Task description:
Please retype exactly, and with nothing added, the lines of the material from the one with "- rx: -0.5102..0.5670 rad" through the final one.

Provided data:
Content starts
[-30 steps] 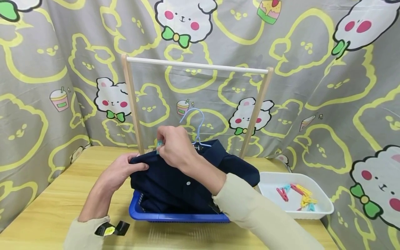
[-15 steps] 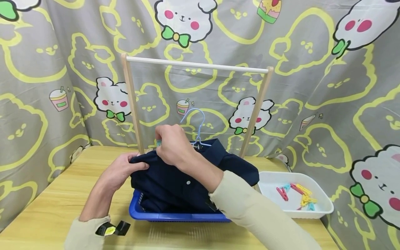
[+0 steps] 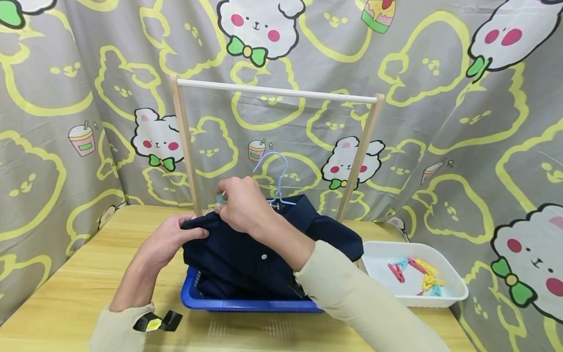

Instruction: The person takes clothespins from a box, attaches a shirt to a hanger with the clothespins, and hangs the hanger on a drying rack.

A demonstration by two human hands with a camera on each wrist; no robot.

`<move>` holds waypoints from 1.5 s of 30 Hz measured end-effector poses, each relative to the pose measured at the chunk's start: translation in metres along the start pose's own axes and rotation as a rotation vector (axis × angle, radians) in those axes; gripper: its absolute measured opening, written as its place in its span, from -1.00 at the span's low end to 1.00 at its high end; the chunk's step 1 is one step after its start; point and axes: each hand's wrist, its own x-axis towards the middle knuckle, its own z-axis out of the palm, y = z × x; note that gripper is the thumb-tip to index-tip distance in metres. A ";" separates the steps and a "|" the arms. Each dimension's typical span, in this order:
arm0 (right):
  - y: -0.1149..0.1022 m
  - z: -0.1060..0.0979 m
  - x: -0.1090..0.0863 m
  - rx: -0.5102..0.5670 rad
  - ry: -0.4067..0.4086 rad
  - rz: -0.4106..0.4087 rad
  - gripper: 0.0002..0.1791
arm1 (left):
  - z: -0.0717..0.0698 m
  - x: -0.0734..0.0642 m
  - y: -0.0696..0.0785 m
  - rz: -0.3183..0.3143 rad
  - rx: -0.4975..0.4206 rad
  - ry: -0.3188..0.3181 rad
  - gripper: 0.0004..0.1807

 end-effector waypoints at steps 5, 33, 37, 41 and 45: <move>0.002 0.000 0.000 0.031 -0.022 0.029 -0.64 | -0.001 0.000 0.002 0.013 -0.005 -0.005 -0.79; 0.006 -0.005 -0.005 0.079 0.048 0.046 -0.65 | -0.004 0.000 -0.002 0.030 -0.007 -0.016 -0.79; 0.008 -0.005 -0.007 0.087 0.059 0.053 -0.67 | -0.004 0.000 -0.003 0.027 -0.006 -0.010 -0.80; 0.012 -0.007 -0.011 0.093 0.084 0.052 -0.68 | -0.003 0.000 -0.002 0.022 0.001 -0.002 -0.79; 0.015 -0.008 -0.013 0.090 0.106 0.040 -0.68 | -0.004 0.000 -0.002 0.017 0.011 0.006 -0.77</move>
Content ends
Problem solution:
  - rx: -0.5102..0.5670 rad
  - ry: -0.4067..0.4086 rad
  - rz: -0.4106..0.4087 rad
  - gripper: 0.0002..0.1791
arm1 (left):
  - z: -0.0717..0.0698 m
  - x: -0.0734..0.0642 m
  - y: -0.0696..0.0785 m
  - rz: -0.3183..0.3143 rad
  - rx: -0.4975..0.4206 rad
  - ry: -0.3188..0.3181 rad
  - gripper: 0.0004..0.1807

 end-effector waypoints at steps 5, 33, 37, 41 and 45: <move>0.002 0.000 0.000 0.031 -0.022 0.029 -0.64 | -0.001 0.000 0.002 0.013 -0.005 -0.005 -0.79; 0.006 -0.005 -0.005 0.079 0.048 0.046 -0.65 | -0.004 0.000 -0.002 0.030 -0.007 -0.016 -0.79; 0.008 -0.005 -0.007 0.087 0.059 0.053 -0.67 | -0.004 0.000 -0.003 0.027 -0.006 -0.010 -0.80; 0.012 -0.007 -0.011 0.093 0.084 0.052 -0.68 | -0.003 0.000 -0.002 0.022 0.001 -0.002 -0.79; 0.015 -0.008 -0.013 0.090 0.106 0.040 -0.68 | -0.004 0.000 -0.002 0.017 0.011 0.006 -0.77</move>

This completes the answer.